In a move that could bring comfort to patients in nursing homes across the country, the federal government on Thursday announced a pilot program to help improve their health care outcomes and improve access to care.
The new federal guidelines were developed with the goal of reducing the risk of death from chronic conditions such as dementia and heart disease.
“We are committed to ensuring that nursing homes and long-term care facilities are fully prepared to meet the needs of their communities,” Health and Human Services Secretary Sylvia Burwell said in a statement.
“Through the Precision Health Initiative, we are working with our partners to implement the guidance to help ensure that our communities have the best health care they can be able to provide.”
The guidelines, published by the Centers for Medicare & Medicaid Services, aim to increase access to nursing home care by requiring more home care providers to provide more community-based services.
Nursing home and long term care facilities would also be required to maintain a plan to provide long-acting, long-lasting, and continuous nursing care to patients during the nursing home stay.
The new guidelines require nursing homes to make improvements in the following areas: Nursing home nursing home programs that have enrolled patients with dementia in at least 60 percent of their beds during the stay.

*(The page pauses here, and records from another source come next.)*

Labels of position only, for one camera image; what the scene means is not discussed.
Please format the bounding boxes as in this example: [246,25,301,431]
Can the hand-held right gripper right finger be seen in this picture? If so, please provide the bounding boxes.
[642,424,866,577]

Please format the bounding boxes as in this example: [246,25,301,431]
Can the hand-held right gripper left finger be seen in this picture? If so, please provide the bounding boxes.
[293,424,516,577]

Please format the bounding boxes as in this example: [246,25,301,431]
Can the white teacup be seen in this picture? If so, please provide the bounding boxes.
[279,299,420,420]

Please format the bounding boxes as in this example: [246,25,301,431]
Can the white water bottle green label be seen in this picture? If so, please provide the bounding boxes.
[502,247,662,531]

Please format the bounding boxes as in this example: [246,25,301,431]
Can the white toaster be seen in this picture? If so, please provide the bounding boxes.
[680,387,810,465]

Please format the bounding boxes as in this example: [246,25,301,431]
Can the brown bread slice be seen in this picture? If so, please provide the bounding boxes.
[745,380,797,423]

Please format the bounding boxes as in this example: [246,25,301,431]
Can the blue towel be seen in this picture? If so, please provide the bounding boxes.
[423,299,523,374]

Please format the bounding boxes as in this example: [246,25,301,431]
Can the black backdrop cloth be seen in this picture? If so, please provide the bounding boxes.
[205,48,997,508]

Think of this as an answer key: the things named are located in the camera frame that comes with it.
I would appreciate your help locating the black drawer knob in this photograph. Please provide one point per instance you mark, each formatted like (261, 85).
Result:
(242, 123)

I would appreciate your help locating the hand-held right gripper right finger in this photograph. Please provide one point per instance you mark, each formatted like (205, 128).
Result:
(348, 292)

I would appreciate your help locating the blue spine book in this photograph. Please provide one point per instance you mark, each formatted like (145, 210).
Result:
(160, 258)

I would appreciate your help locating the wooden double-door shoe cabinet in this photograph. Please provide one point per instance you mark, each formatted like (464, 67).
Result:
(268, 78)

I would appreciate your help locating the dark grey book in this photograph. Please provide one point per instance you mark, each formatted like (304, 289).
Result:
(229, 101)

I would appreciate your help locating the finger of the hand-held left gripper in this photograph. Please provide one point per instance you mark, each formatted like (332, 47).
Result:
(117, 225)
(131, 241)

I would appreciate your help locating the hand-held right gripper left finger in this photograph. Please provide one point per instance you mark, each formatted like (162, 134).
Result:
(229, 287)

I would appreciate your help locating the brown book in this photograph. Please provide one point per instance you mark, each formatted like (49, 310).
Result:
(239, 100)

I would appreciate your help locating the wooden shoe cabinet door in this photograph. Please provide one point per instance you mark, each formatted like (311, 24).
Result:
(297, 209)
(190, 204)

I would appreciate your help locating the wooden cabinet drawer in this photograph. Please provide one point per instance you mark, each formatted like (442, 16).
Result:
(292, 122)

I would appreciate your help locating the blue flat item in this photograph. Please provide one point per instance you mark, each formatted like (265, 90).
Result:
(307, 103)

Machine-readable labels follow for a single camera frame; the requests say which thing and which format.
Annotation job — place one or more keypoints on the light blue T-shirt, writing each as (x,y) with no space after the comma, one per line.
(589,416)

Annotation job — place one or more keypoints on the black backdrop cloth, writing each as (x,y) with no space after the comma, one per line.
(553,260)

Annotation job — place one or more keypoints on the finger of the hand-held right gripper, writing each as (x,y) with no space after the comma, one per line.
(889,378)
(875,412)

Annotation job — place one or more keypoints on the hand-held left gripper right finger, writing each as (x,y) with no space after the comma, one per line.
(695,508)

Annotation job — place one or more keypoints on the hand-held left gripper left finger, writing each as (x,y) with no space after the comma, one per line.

Nursing homes that are providing long-stay services at least three times per year.
Nursing care at a nursing facility.
Nursing facility resident training and accreditation.
Nursing program accreditation, and quality assurance.
The guidelines also set up a task force to review the progress of nursing home and nursing home residents in achieving accreditation for long-duration care.
“I have been at nursing homes for 25 years and I have seen first-hand how their care can be really critical,” said Dr. John M. Ritchie, a senior vice president at the University of Wisconsin-Milwaukee.
“I’m so happy to see the federal guidelines provide a foundation for us to make the best of what we’ve learned in this process.”
The guidelines were announced at the World Health Assembly in Geneva, Switzerland.
The Precision Health initiative will help ensure long-distance care providers are better prepared to provide care, said Dr, Peter C. Sacks, a professor of nursing and community health at the Vanderbilt University School of Nursing.
“What we are trying to do is to really build a platform for these providers to be able, by and large, to stay in their jobs and continue to provide the same level of care that they’re accustomed to,” he said.
“We’re hoping to see more people using this initiative to do that.”
The Centers for Disease Control and Prevention says the guidelines are expected to be finalized in the second half of 2019.
The U.S. Department of Health and Health Care Services said it has already committed $1 billion to the Precision Care Initiative.
The agency said in an emailed statement that the guidelines would also improve patient safety by creating incentives for nursing homes, long term-care facilities, and community-care providers to better meet the challenges of chronic disease.